> _What this task involves_
When you return the data, keep every word exact and include none of the images.

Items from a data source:
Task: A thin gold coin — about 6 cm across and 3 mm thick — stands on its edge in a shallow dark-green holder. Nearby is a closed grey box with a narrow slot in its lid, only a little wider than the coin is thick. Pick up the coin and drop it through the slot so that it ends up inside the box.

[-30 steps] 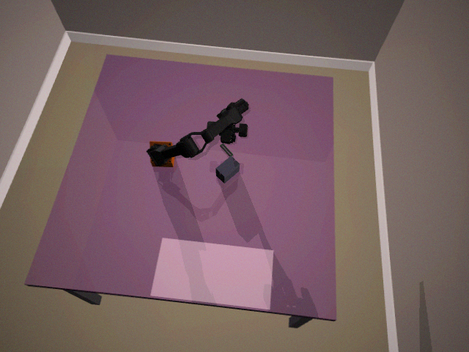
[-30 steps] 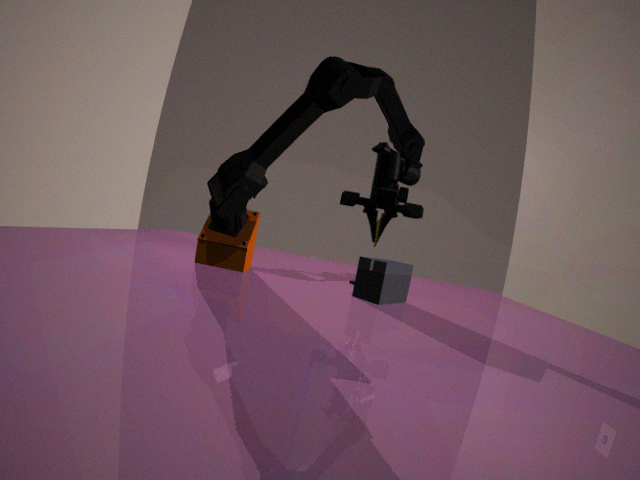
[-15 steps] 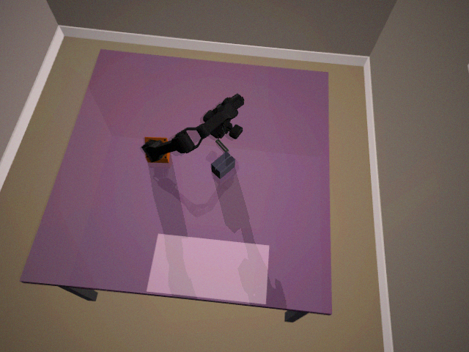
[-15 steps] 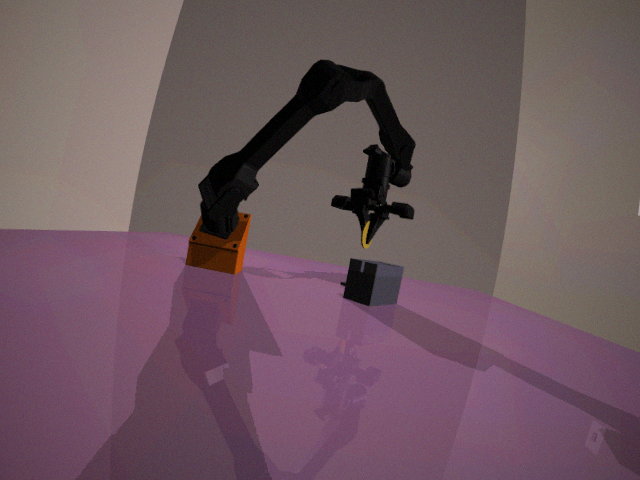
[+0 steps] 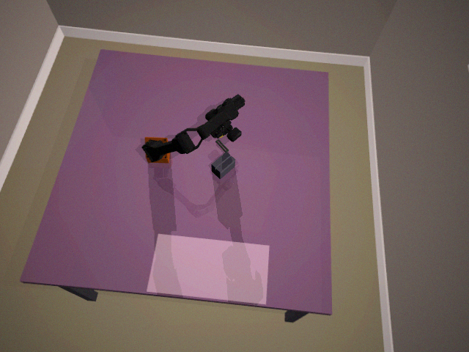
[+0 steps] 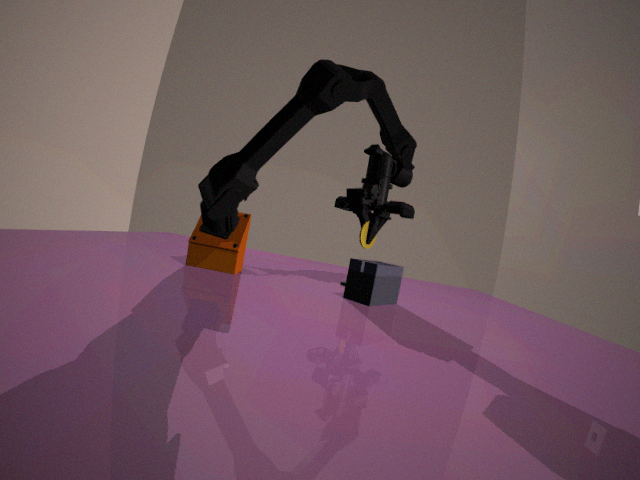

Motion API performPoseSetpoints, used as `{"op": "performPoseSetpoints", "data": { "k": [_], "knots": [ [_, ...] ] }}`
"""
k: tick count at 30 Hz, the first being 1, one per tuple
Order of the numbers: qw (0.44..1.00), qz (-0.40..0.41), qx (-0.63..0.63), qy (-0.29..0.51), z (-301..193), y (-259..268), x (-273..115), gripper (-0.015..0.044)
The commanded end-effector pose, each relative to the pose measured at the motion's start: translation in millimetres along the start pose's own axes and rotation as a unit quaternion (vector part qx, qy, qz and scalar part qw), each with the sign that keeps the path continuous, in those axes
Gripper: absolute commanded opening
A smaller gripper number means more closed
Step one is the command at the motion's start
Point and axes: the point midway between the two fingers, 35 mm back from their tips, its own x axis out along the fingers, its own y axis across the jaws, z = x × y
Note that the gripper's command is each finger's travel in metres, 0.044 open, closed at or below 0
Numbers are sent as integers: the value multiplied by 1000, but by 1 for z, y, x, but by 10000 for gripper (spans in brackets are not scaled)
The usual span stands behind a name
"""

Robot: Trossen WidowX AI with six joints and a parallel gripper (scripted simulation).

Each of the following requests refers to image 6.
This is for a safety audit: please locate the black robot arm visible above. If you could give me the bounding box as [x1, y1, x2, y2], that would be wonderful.
[198, 59, 417, 239]

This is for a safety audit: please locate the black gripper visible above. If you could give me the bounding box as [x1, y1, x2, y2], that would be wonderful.
[335, 174, 415, 245]

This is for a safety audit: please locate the gold coin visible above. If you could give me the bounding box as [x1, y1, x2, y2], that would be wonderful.
[360, 221, 377, 249]

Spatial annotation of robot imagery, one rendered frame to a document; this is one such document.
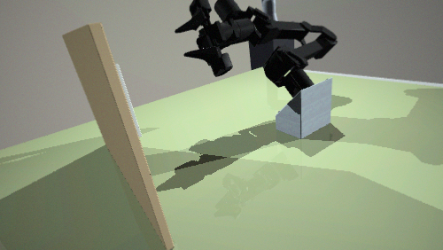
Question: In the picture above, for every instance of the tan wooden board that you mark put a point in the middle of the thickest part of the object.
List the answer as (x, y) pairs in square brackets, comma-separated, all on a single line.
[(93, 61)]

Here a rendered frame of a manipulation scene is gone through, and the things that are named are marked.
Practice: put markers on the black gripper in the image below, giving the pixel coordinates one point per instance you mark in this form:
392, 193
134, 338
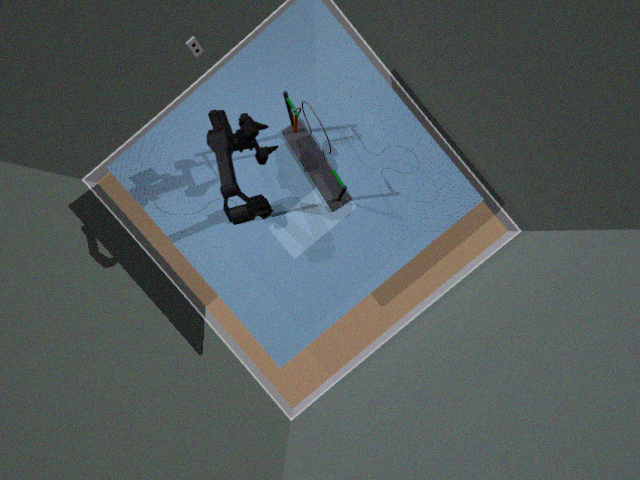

> _Exercise result_
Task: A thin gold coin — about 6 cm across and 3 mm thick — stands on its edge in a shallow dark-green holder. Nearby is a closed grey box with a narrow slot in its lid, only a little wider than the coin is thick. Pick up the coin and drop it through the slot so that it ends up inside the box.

[-30 steps] 
[-30 steps] 
[-15 steps] 
[-15 steps] 
[+0 steps] 
[+0 steps] 

Motion API performPoseSetpoints, used as `{"op": "performPoseSetpoints", "data": { "k": [_], "knots": [ [_, ...] ] }}`
"""
k: tick count at 30 Hz, the first being 1, one per tuple
Order of the numbers: qw (0.44..1.00), qz (-0.40..0.41), qx (-0.63..0.63), qy (-0.29..0.51), z (-301..193), y (-259..268), x (-273..115), gripper (-0.015..0.044)
The commanded end-effector pose, each relative to the pose measured at the motion's start: translation in millimetres along the start pose's own axes and rotation as a unit quaternion (vector part qx, qy, qz and scalar part qw), each with the sign that keeps the path continuous, in those axes
Gripper: absolute commanded opening
A smaller gripper number means more closed
Step one is the command at the motion's start
Point and axes: the point midway between the two fingers, 35 mm back from their tips, its own x axis out along the fingers, its own y axis across the jaws, z = x × y
Note that the gripper's command is each finger's travel in metres, 0.044 open, closed at or below 0
Numbers are sent as integers: the value multiplied by 1000, but by 1 for z, y, x, but by 10000 for gripper (spans in brackets are not scaled)
The usual span stands behind a name
"""

Robot: Trossen WidowX AI with six joints and a parallel gripper (scripted simulation).

Each of the following requests refers to image 6.
This is for a safety audit: please locate the black robot arm visible above. If you could give me the bounding box as [x1, y1, x2, y2], that would be wonderful.
[198, 59, 417, 239]

This is for a safety audit: please locate the black gripper visible above. If you could give me the bounding box as [x1, y1, x2, y2], that would be wonderful.
[335, 174, 415, 245]

This is for a safety audit: please locate the gold coin visible above. If you could give me the bounding box as [x1, y1, x2, y2], that would be wonderful.
[360, 221, 377, 249]

Spatial annotation of robot imagery, one rendered frame to a document; this is one such document.
Question: In the picture above, for every instance of the tan wooden board that you mark put a point in the middle of the thickest part of the object.
List the answer as (x, y) pairs in square brackets, comma-separated, all on a single line.
[(93, 61)]

Here a rendered frame of a manipulation scene is gone through, and the things that are named are marked.
Practice: put markers on the black gripper in the image below, giving the pixel coordinates one point per instance you mark in this form:
392, 193
134, 338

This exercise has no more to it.